_What to do_
The full listing below must be printed exactly, word for word.

═════ Data section ═════

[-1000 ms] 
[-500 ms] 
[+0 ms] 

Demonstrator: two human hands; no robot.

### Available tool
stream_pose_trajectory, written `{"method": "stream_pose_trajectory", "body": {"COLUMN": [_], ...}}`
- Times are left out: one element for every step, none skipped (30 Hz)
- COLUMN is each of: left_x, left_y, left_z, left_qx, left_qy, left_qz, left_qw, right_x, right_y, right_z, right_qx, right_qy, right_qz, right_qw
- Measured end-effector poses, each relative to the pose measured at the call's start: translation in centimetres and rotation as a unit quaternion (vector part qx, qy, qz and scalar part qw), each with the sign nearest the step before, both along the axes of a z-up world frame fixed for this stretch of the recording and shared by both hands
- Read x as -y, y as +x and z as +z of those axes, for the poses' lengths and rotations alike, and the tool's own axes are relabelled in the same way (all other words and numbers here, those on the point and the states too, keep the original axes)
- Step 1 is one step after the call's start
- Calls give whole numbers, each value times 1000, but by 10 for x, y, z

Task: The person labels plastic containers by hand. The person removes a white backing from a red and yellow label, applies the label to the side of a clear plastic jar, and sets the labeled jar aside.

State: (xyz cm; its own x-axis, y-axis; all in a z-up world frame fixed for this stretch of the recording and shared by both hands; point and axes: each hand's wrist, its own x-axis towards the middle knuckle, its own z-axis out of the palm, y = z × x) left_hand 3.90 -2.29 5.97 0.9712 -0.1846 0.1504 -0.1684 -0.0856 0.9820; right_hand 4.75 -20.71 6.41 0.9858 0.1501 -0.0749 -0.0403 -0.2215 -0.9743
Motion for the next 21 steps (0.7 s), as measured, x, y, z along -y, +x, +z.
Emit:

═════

_Result of the exercise_
[-1000 ms] 
[-500 ms] 
[+0 ms] 

Demonstrator: two human hands; no robot.

### Available tool
stream_pose_trajectory, written `{"method": "stream_pose_trajectory", "body": {"COLUMN": [_], ...}}`
- Times are left out: one element for every step, none skipped (30 Hz)
- COLUMN is each of: left_x, left_y, left_z, left_qx, left_qy, left_qz, left_qw, right_x, right_y, right_z, right_qx, right_qy, right_qz, right_qw
- Measured end-effector poses, each relative to the pose measured at the call's start: translation in centimetres and rotation as a unit quaternion (vector part qx, qy, qz and scalar part qw), each with the sign nearest the step before, both along the axes of a z-up world frame fixed for this stretch of the recording and shared by both hands
- Read x as -y, y as +x and z as +z of those axes, for the poses' lengths and rotations alike, and the tool's own axes are relabelled in the same way (all other words and numbers here, those on the point and the states too, keep the original axes)
- Step 1 is one step after the call's start
- Calls give whole numbers, each value times 1000, but by 10 for x, y, z

Task: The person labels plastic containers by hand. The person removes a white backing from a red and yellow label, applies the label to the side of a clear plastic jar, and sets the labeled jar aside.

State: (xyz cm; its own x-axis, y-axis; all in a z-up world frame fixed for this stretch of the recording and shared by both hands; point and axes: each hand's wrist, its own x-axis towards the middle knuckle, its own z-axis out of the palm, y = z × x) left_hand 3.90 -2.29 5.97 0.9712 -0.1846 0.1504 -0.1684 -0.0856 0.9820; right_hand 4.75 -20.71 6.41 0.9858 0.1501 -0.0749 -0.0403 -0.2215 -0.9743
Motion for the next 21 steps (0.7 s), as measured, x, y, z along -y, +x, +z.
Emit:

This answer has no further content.